Adelina Gurpegui

"SOR ADRENALINA"

Esta sección es especial por dos motivos; porque la biografía de Adelina ha sido resumida por Marialuz Vicondoa, una periodista premiada de largo recorrido que conoce bien a nuestra protagonista y, porque la edad de esta Innovactora , nacida a mitad del siglo XX, nos demuestra que la energía y la iniciativa para mejorar el mundo no son algo que sólo tenga la juventud.

Hay personas que iluminan a quienes se les acercan y Adelina es una de ellas. Su definición de la innovación, es una de las más sabías que hemos escuchado. No es sorprendente, está basada en una larguísima trayectoria de búsqueda de soluciones a problemas muy reales.  De ahí su mote…

No hacer por caridad lo que hay que hacer por justicia (Marialuz Vicondoa)

No hacer por caridad lo que hay que hacer por justicia. Es la frase que Sor Adelina Gurpegui Goicoechea, Hija de la Caridad, ha puesto en práctica durante más de 40 años. Un tiempo dedicado a los más pobres entre los más pobres. Sí, pobres, aunque hoy se utilicen eufemismos como “desfavorecidos”, “sin recursos”, “excluidos sociales”…, términos que sirven para limpiar nuestras conciencias y para pintar la realidad a nuestro gusto.
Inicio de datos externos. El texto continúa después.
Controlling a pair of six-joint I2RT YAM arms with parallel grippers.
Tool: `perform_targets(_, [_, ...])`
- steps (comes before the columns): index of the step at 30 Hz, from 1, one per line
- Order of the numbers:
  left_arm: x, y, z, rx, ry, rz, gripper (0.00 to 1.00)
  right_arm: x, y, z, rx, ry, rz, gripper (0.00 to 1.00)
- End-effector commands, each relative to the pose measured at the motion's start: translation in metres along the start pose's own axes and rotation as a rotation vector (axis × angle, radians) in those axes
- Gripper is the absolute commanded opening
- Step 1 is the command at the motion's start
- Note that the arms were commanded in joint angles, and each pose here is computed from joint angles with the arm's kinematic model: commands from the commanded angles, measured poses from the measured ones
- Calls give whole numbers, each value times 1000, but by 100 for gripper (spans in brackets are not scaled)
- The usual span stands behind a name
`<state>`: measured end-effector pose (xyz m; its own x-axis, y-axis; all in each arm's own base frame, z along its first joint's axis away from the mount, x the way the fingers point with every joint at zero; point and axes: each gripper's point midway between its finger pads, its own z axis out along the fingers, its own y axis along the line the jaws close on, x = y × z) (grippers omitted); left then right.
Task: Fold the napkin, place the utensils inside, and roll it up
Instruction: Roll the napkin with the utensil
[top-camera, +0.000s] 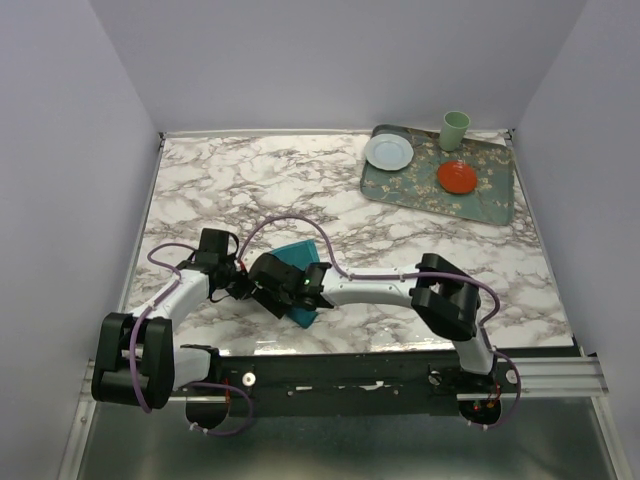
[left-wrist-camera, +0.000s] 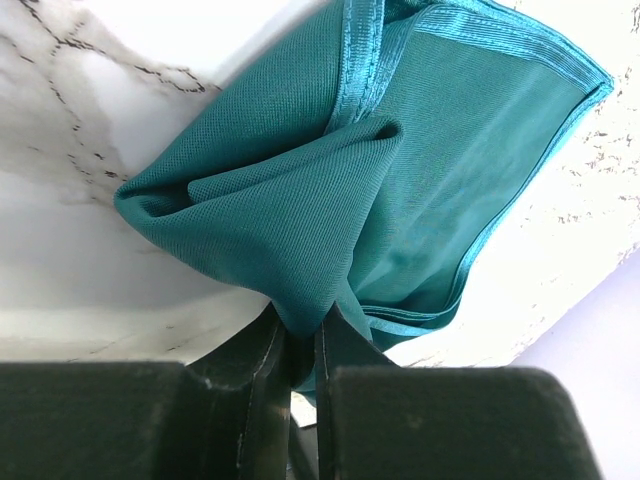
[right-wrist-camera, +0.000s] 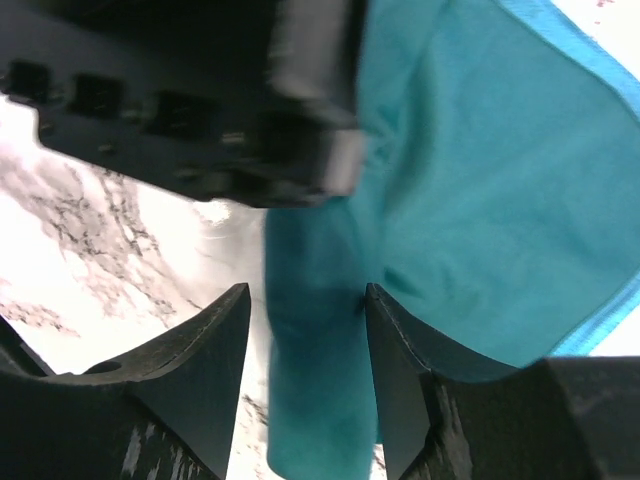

Nacida en la localidad navarra de Berbinzana, el 24 de julio de 1944, enfermera y fisioterapeuta, ha desplegado su fortaleza, su vitalidad y su capacidad de organización en, entre otros países, Haití, Puerto Rico, Nicaragua, Bolivia, Uruguay… A sus 74 años, es capaz de hacer tortillas de patatas para 50 personas en las fiestas de su pueblo, donde fue elegida para tirar el cohete], como de recorrer  los ríos amazónicos del Tipnis boliviano para llevar ayuda de todo tipo y recoger a los alumnos que llevará al internado que ofrece formación, salvavidas de la pobreza. Ha impulsado farmacias solidarias con medicamentos que llegaban en contenedores, ha buscado siempre la forma de que sus enfermos fueran atendidos y operados en hospitales, se ha dedicado a recoger a niños de la calle que destinaban sus días a aspirar pegamento mientras limpiaban los cristales de los coches en la calle… Enérgica, religiosa, generosa, valiente, nunca se cansa de dar y de pedir, pedir para los demás, como ha hecho para conseguir financiación para la barca que necesita para ‘los suyos’. En un mundo donde proliferan los ‘coach’ y las frases hechas, esta mujer, menuda y viajera, apodada como ‘Sor Adrelanina’, que combina su capacidad de mando, necesaria para lograr sus objetivos, con la humildad imprescindible para saber escuchar a los demás, defiende con tenacidad sus ideas y proyectos, tan innovadores como necesarios para mejorar el mundo.